Kenmare’s parade is moving to Sneem, and the joint parade will take place at noon. The aptly named Patrick Connor-Scarteen, Kenmare councillor, explained the move by saying: “Sneem people shop and socialise in Kenmare and there is a long long association between the two. So it’s a way of giving something back.” Sneem, he added, with its two squares and bridge, is ideal for a colourful parade with marching bands.
Caherciveen: The principal town of Iveragh knows how to throw a St Patrick’s Day party. It kicks-off from Fertha Drive at 3pm on the Valentia side of town and marches through the long street right up to te green Carneige building, which is a community centre. There is €1,000 prize money available for the best floats and contributions so they are sure to be good.
Killorglin: The parade starts at 1pm sharp at The Fishery Cafe & Restaurant.
Castlemaine: The home of the wild Colonial Boy, Castlemaine, has attracted fantastic support over the previous six years from both near and far.
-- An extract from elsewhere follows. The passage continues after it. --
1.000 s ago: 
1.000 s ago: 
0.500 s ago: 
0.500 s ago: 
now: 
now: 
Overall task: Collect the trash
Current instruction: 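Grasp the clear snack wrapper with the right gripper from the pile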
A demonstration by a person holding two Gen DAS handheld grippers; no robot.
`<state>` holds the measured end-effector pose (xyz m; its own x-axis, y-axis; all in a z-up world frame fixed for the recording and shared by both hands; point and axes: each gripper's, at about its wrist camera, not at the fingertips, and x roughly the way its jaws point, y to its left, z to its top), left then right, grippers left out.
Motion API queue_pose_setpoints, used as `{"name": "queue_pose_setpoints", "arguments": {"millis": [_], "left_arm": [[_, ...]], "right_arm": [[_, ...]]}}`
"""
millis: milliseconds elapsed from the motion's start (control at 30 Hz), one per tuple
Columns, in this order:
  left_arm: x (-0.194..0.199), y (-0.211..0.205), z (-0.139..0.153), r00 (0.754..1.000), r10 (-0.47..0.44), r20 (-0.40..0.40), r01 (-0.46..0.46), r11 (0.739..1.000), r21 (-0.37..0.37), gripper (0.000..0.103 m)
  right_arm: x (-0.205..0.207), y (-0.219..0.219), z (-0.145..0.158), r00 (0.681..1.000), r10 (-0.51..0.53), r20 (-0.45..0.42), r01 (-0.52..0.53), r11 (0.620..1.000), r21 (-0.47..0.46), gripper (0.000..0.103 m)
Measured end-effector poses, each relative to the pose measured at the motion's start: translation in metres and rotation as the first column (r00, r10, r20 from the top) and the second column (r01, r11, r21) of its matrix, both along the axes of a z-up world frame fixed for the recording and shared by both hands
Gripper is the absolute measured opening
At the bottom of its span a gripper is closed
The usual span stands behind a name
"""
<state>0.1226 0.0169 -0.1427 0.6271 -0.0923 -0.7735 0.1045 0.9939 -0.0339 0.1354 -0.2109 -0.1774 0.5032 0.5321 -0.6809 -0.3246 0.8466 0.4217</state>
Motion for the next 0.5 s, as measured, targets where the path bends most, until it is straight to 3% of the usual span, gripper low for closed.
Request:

Starting at Flynn’s Yard, at 11.30am, the parade will be led by Lord Mayor of Castlemaine Mike Flynn and The Killorglin & District Pipe Band. There will be free children’s entertainment including bouncy castles, face-painting, puppet-show and a magic show in the centre of Castlemaine village from 10.30am.There will also be live music throughout the day.
Milltown: Milltown is the fastest growing town in Kerry and so is its parade: They are early risers in this town which lies in the triangle of Killorglin, Tralee and Killarney. The parade begins at 10am and will feature bodhráns in deference to the musical traditions of the area, as well as pre-historic themes reflecting the region’s ancient sites. MC this year is local man and historian Owen O’Shea.
Listowel: The parade begins between 12.30pm and 1pm, after Mass. Local councillor Jimmy Moloney, who has been a key figure in its Tidy Towns win, says a large group of Tidy Town volounteers will be leading the parade this year in honour of their remarkable achievement and years of hard work.
Ballybunion: The beautiful seaside town has one of the most colourful posters anywhere on its tourist office website and window. The parade will be at 3pm and it is sure to be a mix of surf and turf. Clubs, societies, musical groups and local soccer clubs like the blue and yellow LB Rovers will start to assemble at 2pm at the Church Car park where the parade starts and finishes.
Rathmore: In keeping with tradition, this corner to the west of Dingle will be up earlier than anyone else. The “real” Dingle parade will take place at 6am under cover of darkness and will be followed later in the day with a street parade in full light. The pre-dawn Dingle Fife and Drum parade is an echo of times when parades were banned during daylight.